Darkness. Pain. The only thing I see. The only thing I feel in my legs.
My phone is dead. It’s pitch black. I’m in the belly of the beast, the dark forest of the East Indian countryside.
I’m 14 miles away from my hotel. No taxi’s to get home, no one to call.
Bodh Gaya. The home turf of the Buddha, Gotama Siddhartha, 2600 years ago, where he sat under the Bodhi Tree and became enlightened.
14 miles away from that tree is a cave where Buddha lived for seven years, meditated and fasted. I thought it be a cool idea to run there. It’s 3pm now. I could get there before dark, I’ve run 13 miles in under two hours before (albeit over 3 years ago), but I can do it! (Says my ambitious physical fitness self).
The first seven miles fly by with joy. It’s a magical day in Bodh Gaya. Clear, sun shining, no haze which is typical in the India sky. I’m enjoying the visual sensations of an unknown land. Small farms and villages. Kids playing cricket. Men playing soccer, crowds of people watching with delight.
I’m running along the Phalgu River. A family of wild pigs soak in the last few hours of sun. Cows stroll the side of the road. Workers tend the fields. Children run with me for 100 meters, then wave good bye. People on bicycles ride along side of me and start conversations.
Mile 8. Mile 9. My knees get sore. Mile 10. Mile 11. My knees are throbbing and pace drops to slow and painful trot.
I’m getting slower with each passing minute. It’s getting darker and I’m running further away from civilization and access to taxi’s.
But I’m all in. I’m going to Buddha’s cave.
Mile 13. I can’t run anymore. Black outside. I gingerly walk up the road, not knowing where to go. There is a small home in the distance. I see a fire going. I walk to them and ask them where the Buddha cave is. They point to the woods. So I walk, seeing only a faint street light in the distance.
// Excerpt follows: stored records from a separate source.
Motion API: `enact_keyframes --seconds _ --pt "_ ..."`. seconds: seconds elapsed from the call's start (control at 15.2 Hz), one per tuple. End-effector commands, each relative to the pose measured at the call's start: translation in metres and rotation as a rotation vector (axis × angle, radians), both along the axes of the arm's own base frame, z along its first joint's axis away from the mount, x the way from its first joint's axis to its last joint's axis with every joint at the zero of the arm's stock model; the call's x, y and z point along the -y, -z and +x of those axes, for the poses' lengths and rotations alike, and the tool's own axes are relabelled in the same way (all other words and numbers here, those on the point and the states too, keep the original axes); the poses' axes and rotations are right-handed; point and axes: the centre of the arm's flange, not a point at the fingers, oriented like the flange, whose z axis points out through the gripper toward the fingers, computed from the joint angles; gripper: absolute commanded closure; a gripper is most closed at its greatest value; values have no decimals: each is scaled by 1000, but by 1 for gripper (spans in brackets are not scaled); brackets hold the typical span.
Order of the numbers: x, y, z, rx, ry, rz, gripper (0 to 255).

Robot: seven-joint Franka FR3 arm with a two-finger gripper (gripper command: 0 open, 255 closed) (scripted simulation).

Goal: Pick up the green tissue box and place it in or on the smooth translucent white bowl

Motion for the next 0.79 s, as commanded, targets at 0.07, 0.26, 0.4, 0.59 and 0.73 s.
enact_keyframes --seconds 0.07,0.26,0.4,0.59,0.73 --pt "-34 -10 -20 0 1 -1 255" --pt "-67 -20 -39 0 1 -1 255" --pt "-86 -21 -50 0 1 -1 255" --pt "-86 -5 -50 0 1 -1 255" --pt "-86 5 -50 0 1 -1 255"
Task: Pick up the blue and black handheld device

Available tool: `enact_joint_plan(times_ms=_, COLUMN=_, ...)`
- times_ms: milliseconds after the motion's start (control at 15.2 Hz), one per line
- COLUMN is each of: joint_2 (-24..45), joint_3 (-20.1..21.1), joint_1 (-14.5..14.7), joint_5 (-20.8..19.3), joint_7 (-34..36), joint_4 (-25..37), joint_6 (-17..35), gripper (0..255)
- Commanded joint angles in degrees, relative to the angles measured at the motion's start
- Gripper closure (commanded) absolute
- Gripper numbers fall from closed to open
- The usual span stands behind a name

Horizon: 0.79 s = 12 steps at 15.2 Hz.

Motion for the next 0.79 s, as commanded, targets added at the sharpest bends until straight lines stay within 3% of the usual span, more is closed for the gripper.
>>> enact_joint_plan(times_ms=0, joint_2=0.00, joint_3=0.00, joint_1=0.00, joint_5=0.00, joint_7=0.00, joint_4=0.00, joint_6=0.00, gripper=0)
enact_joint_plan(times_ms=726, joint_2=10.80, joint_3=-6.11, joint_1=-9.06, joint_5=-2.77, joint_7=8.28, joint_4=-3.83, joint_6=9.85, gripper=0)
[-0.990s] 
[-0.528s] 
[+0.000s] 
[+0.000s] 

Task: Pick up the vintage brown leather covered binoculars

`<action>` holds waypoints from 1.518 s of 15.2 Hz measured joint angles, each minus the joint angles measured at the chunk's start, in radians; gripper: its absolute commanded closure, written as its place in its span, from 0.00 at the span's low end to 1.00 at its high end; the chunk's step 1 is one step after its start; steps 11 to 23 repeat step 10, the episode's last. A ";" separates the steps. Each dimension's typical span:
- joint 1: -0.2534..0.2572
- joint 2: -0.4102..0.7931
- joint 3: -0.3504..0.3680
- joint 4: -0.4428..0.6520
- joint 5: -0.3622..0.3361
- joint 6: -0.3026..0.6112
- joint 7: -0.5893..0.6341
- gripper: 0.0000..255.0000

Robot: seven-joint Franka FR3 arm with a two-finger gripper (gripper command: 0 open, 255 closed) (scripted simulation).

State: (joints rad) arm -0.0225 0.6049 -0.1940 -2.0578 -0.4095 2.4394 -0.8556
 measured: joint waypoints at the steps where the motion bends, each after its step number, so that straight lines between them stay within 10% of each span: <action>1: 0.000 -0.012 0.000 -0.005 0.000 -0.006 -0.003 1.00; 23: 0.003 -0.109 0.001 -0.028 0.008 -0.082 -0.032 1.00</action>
There is an opening in the trees and I see a long driveway up a steep hill and a very small monastery at the top.
I start walking up the hill. Then someone from the side of the road surprises me. “Hello man.”
Shocked, I take a step back and see an India guy in his late twenties. He has a motorbike with him. He offers to drive me up and down the Hill for 100 rupees. I agree.
We get to the top. The monastery and cave is closed. A monk comes to the door and says he cannot let me in.
A moment of disappointment, but it vanishes immediately. I don’t care. I’m happy I made it. I completed the journey and feeling fortunate I stubbled on this random guy and his motorbike. Maybe I can negotiate a ride back to Bodh Gaya.
I meditate for five minutes outside the entrance of the cave. I close my eyes and feel my breath. I open my eyes and observe the night sky, the stars and the soreness in my body.
When we get back down I ask him for a ride back to Bodh Gaya.
“I only have 300.”
I think to myself I’ll have to walk back at least six miles to get to the nearest main road.
Then, another guy comes out of the forest. Young, must be in his early twenties. He is friends with the first guy. The two of them start talking in Hindi about the situation.
The younger one says this is his motorbike and he offers to take me back for free.
Surprised and grateful, I thank him and all three of us jump on the motorbike and ride to Bodh Gaya.
We take dirt roads and small paths, twisting our way through villages and farmland. No electricity, just fires roasting along side the houses. I’m in unknown lands, but it feels like I’m in an unknown time too, a time long ago.
We reach my hotel in Bodh Gaya. I offer both guys to join me for dinner. My treat.
We share two pizzas (by the way the pizza in India is surprisingly good).
Biggest lesson. Yes, I could have been smarter. The run was far. It was going to get dark and my phone would die.
But I also had a deep faith and gut feeling that I would be okay. I knew I would find a ride back home. Worst case scenario I could walk a few extra miles in pain until I found a taxi.
When you set your heart to something and move forward, one step at a time, the Universe will provide. On that day, the Universe and Mother India, did provide.
P.S. My friend and I got to go inside the cave the next morning to complete the mission.